■ Work task
Copies of all lines that contain "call" are needed; take them from the data below.

[Source records]

= Beginning of Section =

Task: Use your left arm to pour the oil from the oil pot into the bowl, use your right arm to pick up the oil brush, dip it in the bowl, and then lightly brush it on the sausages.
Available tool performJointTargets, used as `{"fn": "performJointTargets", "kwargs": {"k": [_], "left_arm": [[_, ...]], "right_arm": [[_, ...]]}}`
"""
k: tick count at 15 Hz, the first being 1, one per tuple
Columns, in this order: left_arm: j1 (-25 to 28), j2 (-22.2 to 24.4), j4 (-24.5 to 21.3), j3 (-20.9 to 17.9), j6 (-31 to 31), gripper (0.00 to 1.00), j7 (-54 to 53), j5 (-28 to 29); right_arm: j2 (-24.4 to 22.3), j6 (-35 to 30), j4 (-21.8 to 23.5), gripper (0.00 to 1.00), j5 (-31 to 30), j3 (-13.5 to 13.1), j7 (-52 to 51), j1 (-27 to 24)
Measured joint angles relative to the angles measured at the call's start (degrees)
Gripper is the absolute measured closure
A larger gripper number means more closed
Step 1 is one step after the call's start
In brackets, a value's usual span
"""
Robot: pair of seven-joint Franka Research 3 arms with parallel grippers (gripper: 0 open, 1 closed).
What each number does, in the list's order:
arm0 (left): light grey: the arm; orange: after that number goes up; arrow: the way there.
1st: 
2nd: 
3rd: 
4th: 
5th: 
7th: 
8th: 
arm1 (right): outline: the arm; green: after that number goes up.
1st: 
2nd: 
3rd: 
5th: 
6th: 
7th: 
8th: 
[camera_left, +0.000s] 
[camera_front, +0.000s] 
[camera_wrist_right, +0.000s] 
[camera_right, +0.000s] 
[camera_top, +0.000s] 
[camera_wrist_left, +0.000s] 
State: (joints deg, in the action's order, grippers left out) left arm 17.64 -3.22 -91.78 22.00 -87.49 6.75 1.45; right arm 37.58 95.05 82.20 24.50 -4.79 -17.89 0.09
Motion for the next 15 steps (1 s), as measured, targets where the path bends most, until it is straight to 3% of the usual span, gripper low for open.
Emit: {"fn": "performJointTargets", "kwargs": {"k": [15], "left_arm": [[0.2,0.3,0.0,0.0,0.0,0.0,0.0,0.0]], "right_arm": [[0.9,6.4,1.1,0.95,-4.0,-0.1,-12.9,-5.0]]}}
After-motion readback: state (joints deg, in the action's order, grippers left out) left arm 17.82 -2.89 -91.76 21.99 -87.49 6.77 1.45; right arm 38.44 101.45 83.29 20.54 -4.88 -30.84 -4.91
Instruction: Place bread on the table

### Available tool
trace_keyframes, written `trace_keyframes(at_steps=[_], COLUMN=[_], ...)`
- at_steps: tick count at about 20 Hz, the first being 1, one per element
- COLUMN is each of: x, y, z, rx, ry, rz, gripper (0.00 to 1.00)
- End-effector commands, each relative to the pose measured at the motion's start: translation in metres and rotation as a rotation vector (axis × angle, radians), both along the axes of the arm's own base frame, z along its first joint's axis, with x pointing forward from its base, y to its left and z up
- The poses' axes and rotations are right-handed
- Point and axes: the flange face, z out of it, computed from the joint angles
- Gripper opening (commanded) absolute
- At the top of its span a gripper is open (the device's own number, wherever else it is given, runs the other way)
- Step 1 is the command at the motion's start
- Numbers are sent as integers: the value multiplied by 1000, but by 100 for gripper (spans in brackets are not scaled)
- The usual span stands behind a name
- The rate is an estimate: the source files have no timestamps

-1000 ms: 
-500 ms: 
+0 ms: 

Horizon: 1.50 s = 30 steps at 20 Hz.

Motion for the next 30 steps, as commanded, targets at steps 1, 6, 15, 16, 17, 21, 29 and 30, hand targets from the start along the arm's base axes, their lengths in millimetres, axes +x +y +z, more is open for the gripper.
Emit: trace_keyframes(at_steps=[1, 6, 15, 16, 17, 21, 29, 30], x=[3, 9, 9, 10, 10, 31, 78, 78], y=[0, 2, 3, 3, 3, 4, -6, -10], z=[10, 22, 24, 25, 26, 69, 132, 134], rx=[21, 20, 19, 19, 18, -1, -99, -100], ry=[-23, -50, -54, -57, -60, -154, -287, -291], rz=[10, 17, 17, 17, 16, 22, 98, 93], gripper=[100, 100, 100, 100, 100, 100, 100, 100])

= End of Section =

■ Output below
Measured joint angles relative to the angles measured at the call's start (degrees)
Step 1 is one step after the call's start

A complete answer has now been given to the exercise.